What every manual therapist, bodybuilder and powerlifter is getting wrong

“Every man is superior in some way. That I learn of him” Ralph Emerson

Many manual therapists, bodybuilders and powerlifters will do well to take the above quote into consideration when questioning logic that contrasts to their own. Don’t get me wrong, there are many statements made by lesser qualified or poorer read individuals (belonging to the groups within the title) but to relentlessly argue specifics in certain topics is symptomatic of a “God complex” that plagues the health and fitness profession.

The reason why arguing the specifics of, for example “the best way to rehab an ankle strain” or “the most effective abdominal exercise” is useless and unproductive, is because it negates the fact that the body is an example of homeostatic (self regulating) prowess. This means that the body can adapt efficiently to a wide range of stimulus and is not a simple on/off switch that many arguments portray it to be (i.e. no your exercise / treatment plan won’t work, mine will).

A typical example is seen by manual therapists contrasting a side plank to a one leg squat in hip abductor conditioning. Both show adequate levels of hip abductor activation and each have their individual benefits, yet certain individuals in the industry will debate that one is better than the other until the cows come home.

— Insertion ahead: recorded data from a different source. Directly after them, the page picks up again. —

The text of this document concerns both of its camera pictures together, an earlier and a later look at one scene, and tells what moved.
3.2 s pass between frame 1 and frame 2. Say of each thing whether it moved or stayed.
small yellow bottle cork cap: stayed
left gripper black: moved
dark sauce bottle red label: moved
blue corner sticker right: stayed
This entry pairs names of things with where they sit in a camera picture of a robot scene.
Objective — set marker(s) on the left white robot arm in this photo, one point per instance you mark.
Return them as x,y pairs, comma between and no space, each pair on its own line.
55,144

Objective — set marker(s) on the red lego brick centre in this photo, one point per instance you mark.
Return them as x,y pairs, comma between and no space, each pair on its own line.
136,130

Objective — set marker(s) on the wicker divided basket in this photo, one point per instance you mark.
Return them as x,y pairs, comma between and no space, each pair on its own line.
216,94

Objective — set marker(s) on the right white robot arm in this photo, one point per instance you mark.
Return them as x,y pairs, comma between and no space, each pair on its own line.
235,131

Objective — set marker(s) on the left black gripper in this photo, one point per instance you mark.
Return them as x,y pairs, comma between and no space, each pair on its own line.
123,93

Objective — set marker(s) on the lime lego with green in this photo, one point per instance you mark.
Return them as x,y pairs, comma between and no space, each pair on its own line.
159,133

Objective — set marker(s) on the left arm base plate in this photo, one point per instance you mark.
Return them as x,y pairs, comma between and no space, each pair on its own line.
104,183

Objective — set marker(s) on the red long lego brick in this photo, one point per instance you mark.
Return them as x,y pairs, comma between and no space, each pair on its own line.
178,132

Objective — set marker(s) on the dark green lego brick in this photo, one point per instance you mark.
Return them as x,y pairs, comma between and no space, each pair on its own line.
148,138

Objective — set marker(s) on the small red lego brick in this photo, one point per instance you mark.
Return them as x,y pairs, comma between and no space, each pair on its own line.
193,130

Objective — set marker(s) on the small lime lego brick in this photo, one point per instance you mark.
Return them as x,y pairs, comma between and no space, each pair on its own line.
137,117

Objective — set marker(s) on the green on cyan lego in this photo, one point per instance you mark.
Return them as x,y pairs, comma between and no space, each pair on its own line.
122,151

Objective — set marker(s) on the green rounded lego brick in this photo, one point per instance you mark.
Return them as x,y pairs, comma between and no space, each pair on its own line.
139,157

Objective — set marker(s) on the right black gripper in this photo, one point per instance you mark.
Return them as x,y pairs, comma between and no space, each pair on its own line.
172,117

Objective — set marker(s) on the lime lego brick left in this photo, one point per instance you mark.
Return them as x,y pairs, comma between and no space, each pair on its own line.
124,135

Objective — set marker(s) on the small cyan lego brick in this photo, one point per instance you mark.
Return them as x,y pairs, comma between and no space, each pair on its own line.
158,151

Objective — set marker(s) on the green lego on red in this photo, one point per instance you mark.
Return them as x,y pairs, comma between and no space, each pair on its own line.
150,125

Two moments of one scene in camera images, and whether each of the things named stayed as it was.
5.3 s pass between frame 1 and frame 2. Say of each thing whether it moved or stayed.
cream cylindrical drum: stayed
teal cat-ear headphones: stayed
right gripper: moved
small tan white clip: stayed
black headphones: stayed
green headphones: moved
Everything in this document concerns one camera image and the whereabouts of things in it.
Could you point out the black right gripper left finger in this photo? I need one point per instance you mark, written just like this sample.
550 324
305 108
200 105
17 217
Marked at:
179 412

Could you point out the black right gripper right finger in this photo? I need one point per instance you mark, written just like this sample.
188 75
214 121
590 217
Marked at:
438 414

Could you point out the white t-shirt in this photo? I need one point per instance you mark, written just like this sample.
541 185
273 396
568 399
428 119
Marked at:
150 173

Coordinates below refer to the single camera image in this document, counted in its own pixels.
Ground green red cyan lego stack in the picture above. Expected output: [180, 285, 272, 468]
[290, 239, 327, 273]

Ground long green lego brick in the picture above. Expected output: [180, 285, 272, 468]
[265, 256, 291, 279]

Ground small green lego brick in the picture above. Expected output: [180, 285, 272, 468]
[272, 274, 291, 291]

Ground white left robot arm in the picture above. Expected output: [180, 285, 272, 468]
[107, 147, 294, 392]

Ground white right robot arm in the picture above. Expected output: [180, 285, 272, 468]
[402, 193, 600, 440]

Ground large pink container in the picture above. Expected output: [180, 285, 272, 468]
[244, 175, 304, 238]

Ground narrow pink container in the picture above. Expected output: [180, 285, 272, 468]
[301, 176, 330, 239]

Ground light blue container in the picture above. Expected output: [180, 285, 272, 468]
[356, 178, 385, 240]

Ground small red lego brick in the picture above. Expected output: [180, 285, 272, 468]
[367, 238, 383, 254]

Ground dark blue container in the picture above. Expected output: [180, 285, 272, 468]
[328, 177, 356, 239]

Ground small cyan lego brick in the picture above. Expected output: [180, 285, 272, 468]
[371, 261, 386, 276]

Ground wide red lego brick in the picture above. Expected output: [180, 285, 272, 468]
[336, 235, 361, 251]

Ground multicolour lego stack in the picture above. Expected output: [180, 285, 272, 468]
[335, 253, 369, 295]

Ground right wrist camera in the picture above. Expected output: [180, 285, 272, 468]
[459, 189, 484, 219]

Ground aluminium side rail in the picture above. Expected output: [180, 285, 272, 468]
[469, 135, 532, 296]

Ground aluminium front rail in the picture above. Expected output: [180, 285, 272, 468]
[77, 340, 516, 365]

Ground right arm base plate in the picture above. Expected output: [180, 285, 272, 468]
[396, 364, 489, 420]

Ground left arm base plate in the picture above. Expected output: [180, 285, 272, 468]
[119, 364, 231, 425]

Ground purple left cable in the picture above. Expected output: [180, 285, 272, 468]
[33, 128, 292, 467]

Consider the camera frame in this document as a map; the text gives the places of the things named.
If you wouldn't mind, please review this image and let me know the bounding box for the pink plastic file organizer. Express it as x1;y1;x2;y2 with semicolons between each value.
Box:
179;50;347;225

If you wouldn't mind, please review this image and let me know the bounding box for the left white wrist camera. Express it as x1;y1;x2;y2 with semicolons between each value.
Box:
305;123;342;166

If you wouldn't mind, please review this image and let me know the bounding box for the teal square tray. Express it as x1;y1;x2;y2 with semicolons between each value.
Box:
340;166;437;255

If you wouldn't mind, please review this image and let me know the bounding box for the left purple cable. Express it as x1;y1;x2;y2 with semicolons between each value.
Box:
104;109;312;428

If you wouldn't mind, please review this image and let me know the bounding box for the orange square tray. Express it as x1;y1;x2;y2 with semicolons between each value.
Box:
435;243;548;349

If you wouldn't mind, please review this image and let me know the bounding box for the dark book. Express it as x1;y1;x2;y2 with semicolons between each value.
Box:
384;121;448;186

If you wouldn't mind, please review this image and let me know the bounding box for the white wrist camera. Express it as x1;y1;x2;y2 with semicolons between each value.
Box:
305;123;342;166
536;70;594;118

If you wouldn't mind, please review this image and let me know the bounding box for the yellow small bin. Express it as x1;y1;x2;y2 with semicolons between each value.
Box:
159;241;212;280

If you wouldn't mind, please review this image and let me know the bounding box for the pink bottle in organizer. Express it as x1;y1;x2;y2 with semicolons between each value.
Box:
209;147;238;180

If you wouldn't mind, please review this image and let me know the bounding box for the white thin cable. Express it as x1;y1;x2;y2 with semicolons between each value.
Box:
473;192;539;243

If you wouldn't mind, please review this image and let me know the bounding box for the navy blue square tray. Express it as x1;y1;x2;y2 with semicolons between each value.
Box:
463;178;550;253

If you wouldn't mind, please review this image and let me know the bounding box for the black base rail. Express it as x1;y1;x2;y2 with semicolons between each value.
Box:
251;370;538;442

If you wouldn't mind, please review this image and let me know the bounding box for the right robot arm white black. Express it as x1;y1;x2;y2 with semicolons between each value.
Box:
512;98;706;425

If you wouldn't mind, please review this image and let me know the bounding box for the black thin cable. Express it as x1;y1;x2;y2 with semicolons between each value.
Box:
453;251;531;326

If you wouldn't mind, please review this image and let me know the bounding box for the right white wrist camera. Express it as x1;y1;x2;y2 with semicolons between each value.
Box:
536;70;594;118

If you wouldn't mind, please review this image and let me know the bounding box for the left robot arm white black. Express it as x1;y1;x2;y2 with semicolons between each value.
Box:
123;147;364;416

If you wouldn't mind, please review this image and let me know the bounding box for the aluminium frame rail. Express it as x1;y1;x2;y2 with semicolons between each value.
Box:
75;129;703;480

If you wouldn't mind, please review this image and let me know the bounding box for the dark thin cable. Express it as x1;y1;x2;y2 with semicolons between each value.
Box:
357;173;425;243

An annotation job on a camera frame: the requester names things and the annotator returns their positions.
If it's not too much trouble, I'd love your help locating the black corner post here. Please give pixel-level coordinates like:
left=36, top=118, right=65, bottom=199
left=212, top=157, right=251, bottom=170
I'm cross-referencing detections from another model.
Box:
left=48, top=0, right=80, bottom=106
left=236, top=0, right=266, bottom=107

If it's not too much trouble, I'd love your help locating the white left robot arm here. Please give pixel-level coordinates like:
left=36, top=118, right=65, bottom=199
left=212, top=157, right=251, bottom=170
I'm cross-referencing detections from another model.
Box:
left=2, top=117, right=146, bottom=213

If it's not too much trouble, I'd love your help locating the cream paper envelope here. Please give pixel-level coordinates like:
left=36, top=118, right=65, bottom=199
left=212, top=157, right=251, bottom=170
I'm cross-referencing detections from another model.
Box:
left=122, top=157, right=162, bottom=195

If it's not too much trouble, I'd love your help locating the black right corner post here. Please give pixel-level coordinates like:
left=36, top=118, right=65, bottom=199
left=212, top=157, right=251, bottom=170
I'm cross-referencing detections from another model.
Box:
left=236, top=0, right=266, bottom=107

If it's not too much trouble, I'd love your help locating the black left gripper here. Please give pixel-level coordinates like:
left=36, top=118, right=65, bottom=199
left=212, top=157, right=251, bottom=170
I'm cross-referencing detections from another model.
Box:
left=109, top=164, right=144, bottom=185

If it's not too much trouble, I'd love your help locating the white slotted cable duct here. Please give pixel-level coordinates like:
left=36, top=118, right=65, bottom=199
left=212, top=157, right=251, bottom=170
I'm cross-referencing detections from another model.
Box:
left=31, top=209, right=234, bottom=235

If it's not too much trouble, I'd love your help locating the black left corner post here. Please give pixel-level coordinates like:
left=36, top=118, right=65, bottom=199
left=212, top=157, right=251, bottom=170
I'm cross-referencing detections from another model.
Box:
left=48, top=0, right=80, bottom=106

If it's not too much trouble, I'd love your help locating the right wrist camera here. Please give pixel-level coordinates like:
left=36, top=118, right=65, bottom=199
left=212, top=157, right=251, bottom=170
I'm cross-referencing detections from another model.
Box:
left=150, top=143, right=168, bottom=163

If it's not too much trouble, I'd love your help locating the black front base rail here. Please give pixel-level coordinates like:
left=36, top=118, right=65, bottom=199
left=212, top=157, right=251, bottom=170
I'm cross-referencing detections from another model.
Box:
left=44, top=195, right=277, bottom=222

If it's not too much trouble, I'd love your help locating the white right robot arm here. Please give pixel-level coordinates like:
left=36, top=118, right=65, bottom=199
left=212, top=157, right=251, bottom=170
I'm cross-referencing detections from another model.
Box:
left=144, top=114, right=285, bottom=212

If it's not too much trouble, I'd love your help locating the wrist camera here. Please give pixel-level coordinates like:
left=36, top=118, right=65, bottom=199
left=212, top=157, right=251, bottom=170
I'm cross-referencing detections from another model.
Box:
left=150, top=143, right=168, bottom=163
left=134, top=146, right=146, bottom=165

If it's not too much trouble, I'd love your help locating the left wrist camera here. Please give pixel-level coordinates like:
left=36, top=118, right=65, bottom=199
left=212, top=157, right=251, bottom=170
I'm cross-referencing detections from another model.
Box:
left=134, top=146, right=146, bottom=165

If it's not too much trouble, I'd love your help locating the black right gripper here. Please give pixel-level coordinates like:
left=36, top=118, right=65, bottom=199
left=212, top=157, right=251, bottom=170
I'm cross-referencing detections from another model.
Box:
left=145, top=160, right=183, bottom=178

Another example is the “best squat form” from the fitness industry. To argue such a topic is assuming

  • drastically different levels of efficiency between different forms
  • that every individual has the same anatomy
  • that people exhibit the same movement strategies when producing power

Which of course they don’t. Hip angles differ and different sporting histories lead to different movement strategies (a rugby player will squat differently to a basketball player).

The final point is this. Arguing the specifics leave the industry looking bitter and square to the outside world. Arguing such specifics often leads to large debates that don’t reflect the significance of the topic. Arguing the differences negates human differences (biopsychosocial differences) that should be embraced and taken advantage of instead of minimised.